SOURCE DATA >>
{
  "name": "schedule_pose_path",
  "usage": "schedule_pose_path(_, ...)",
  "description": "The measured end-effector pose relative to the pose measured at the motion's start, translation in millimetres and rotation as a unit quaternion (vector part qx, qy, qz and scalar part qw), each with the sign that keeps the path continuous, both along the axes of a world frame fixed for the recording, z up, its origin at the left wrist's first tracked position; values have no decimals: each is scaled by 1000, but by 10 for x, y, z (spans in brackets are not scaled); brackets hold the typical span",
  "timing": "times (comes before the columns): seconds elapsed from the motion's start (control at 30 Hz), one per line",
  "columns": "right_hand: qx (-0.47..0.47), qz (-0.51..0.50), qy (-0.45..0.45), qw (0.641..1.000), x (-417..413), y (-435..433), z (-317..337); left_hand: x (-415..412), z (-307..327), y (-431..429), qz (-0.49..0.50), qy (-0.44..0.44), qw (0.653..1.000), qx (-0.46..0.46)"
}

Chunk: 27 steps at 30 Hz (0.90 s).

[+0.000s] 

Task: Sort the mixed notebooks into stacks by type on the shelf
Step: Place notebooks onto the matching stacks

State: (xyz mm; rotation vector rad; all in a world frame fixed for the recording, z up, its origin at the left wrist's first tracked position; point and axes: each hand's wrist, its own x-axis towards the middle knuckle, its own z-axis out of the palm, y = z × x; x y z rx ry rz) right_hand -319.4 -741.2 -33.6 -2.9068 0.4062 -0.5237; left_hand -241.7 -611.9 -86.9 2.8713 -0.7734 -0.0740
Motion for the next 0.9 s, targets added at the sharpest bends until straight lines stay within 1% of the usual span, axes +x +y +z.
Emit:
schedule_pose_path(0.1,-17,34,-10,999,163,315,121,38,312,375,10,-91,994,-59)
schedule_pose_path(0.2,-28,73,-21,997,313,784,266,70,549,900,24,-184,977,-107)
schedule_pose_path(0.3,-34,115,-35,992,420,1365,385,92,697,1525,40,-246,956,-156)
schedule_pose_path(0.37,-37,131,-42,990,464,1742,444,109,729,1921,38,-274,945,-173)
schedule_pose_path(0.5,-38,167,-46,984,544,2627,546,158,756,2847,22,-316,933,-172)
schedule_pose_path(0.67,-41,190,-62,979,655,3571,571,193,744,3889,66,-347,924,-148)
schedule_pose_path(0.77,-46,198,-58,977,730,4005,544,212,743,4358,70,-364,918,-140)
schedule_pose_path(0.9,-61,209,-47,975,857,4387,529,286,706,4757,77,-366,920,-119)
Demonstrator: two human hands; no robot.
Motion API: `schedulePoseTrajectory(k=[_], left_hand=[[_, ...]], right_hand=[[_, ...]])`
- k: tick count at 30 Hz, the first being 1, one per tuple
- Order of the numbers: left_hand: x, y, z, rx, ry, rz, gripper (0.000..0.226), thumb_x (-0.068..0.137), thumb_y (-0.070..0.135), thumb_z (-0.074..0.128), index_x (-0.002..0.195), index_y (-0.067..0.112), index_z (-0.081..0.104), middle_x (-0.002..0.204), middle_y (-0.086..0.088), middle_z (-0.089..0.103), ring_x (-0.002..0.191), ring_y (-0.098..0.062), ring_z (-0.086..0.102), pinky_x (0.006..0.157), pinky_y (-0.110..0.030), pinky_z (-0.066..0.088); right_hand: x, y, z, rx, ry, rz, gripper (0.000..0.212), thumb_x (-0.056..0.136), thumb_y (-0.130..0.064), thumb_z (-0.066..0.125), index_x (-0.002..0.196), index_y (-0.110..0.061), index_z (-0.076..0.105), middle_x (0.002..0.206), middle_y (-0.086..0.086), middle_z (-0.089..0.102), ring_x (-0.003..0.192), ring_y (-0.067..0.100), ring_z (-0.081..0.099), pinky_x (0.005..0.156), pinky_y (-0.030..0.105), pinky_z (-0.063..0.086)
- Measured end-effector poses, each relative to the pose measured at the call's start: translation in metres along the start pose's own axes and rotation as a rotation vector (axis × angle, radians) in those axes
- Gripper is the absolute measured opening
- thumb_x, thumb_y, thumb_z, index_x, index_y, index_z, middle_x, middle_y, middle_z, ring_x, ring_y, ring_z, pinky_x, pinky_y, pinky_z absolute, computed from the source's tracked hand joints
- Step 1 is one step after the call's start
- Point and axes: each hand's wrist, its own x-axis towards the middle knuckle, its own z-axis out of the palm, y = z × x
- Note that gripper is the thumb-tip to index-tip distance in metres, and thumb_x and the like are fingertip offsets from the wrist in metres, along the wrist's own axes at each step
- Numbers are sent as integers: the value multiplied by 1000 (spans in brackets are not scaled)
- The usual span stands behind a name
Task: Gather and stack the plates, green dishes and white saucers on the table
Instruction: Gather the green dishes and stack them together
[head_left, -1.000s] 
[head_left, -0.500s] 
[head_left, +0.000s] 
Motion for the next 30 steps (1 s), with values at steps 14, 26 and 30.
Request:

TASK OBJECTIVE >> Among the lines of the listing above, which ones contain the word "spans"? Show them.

EXPECTED ANSWER >>
  "description": "The measured end-effector pose relative to the pose measured at the motion's start, translation in millimetres and rotation as a unit quaternion (vector part qx, qy, qz and scalar part qw), each with the sign that keeps the path continuous, both along the axes of a world frame fixed for the recording, z up, its origin at the left wrist's first tracked position; values have no decimals: each is scaled by 1000, but by 10 for x, y, z (spans in brackets are not scaled); brackets hold the typical span",
- Numbers are sent as integers: the value multiplied by 1000 (spans in brackets are not scaled)

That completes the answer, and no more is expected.